I have a call in to a tattoo artist to see if I can schedule for some time next week. He hasn’t called me back yet but comes highly recommended and I loved his voice on his message. This is a different tattoo artist than the one Mr. B. is working with. This one works from a private studio.

It’s been 11 days since I have heard from Mr. B. That is pretty conclusive.

We bought a dahlia together in one of our plant store forays, he planted it, and today it flowered, a beautiful red against an almost brown, green leaf base. Yeah, heartbreaking…

The cravings to contact him looking for answers are lessening and the emotional pain has calmed down quite a bit. I am still showing indications that I am distracted but that could be the League transition stuff, which I am deep in the middle of this week.

On Saturday I wrote a poem. This one fills in a little more detail about a particular day, the day we went to the movies and when we started to confront the difference in our ages. This was before the attempted intervention by Walt and his partner, and we came to the mutual decision to have “The Fling”.

I feel pretty good about the poem, but I want to share it, and my conundrum is asking myself if I actually want to be sharing it with people that know him. There is an Open Mic reading on the 12th that I am going to go to and share. There won’t be anyone there that knows him.
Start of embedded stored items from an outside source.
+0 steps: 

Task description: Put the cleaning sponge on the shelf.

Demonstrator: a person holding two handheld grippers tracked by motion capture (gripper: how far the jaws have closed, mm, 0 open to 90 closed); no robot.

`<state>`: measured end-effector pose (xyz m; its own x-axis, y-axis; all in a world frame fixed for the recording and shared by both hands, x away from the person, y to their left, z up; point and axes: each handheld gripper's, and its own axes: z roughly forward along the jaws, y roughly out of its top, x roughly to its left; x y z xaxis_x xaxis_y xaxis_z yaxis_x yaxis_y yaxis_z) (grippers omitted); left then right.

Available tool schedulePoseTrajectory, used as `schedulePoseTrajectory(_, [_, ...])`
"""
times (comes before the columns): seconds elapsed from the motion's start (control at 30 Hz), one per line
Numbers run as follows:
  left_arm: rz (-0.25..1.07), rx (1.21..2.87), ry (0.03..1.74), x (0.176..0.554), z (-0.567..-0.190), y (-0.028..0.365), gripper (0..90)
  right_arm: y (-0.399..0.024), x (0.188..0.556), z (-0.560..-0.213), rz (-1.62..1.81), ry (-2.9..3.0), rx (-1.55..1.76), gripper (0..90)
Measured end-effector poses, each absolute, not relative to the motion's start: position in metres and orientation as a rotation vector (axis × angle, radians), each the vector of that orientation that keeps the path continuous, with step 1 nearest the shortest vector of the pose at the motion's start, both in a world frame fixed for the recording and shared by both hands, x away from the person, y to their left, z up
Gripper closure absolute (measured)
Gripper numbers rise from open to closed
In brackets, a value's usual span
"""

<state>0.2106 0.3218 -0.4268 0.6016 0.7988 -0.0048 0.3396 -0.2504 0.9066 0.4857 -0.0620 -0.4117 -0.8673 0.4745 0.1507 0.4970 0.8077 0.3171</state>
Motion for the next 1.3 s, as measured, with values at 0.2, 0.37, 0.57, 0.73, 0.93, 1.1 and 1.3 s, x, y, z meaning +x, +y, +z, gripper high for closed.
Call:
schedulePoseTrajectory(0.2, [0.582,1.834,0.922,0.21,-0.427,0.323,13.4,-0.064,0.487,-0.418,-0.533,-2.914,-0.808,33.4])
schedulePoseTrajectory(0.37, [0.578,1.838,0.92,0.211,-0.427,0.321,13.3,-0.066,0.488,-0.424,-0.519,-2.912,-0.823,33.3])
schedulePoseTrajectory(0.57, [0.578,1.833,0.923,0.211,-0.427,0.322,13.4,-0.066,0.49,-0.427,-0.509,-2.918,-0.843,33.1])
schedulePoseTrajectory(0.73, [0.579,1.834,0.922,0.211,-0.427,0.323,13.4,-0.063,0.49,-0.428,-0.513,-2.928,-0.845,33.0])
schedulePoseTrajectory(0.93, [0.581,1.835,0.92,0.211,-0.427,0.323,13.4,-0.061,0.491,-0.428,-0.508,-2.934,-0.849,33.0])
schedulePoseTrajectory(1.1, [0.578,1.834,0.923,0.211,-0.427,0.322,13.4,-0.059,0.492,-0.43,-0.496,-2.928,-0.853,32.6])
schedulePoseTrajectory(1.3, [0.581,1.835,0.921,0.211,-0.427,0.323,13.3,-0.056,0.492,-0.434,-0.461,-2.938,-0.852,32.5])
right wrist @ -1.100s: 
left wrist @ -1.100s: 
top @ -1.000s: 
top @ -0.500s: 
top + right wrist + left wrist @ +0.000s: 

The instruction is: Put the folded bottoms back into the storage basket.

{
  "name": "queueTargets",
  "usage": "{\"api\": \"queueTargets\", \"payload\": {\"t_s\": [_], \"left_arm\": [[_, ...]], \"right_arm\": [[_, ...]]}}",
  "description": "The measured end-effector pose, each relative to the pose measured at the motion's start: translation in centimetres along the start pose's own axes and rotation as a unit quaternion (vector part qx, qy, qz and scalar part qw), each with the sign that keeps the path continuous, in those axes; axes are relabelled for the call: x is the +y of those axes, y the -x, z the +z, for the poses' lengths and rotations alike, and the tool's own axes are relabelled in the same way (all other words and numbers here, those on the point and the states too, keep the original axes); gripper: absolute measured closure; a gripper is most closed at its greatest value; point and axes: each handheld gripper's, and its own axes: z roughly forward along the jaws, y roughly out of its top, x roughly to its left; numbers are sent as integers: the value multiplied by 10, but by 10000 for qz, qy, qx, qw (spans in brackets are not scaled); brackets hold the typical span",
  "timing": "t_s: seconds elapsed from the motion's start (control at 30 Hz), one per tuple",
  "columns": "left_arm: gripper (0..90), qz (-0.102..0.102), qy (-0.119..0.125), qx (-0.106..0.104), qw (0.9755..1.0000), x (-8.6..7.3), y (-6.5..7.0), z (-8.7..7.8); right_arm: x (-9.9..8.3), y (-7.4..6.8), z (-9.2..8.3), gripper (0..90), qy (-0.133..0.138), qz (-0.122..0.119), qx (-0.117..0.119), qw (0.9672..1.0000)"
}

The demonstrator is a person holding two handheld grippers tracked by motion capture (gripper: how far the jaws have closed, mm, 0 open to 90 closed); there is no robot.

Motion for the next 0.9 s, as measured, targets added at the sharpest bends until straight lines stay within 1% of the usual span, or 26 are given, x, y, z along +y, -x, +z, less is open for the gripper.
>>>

But how much do I share with my local friend group, and students. Walt is the only person who heard the helicopter logging poem, which is about the same day but from a different point of view. I think he allowed himself to believe it was about someone else, not Mr. B. (I did get his manuscript in the mail, the first line is, “I believe in Love.”, Ugh.)

Mrs. Sherlock is back from her latest adventure, and I will have a chance to talk things through with her at the weekend. But she’s never been much involved in my writing life.

Here’s the poem, I will share it with you, as you all know the story. Writing through it did help me get some perspective and a thin veneer of protective distance.

Astronomical Dawn

First, the rolled-up shirt. Midnight blue. Heavy cotton and huge, you hand it to me, a gift. Do they make people this big I ask. You grab my hand to hold, we’re walking. We’ve been walking. Strong, we can’t get the rhythm right. It’s been so long. You’ve got Pinocchio hands. Fingers of one tattooed in a stupid game as a kid with the name of the one deadly sin that put you away for most of the lives of your sons. We’re laughing after having spent the afternoon alone in a movie theater in the best seats in the house. The sun is bright when we leave, someone is playing a saxophone low and sweet. Later, you sit on the floor in front of me and unstrap my sandals one at a time. And start to rub my feet. You tell me you’d been thinking of this the day before as we sat next to each other in a crowded room, my feet up on the leg of a battered library table. Your shoes off you sit next to me, a hug turns into spooning on the couch, you hold me like that for hours as we talk. I wrap those big hands in mine at chest level and can feel your heartbeat through my back. Your heart. My heart. The transfer of the rolled-up shirt, enough to be a dress on me to my knees I discover another day waiting for you as I try it on. Almost on my knees. The stars were all out, and in their bright light, we saw together in the hollow heart of desire there was no chance for us to take this further. I can’t help when I was born. Later, when you left, unremarked on by us both, there were fireworks. But we were each alone by then.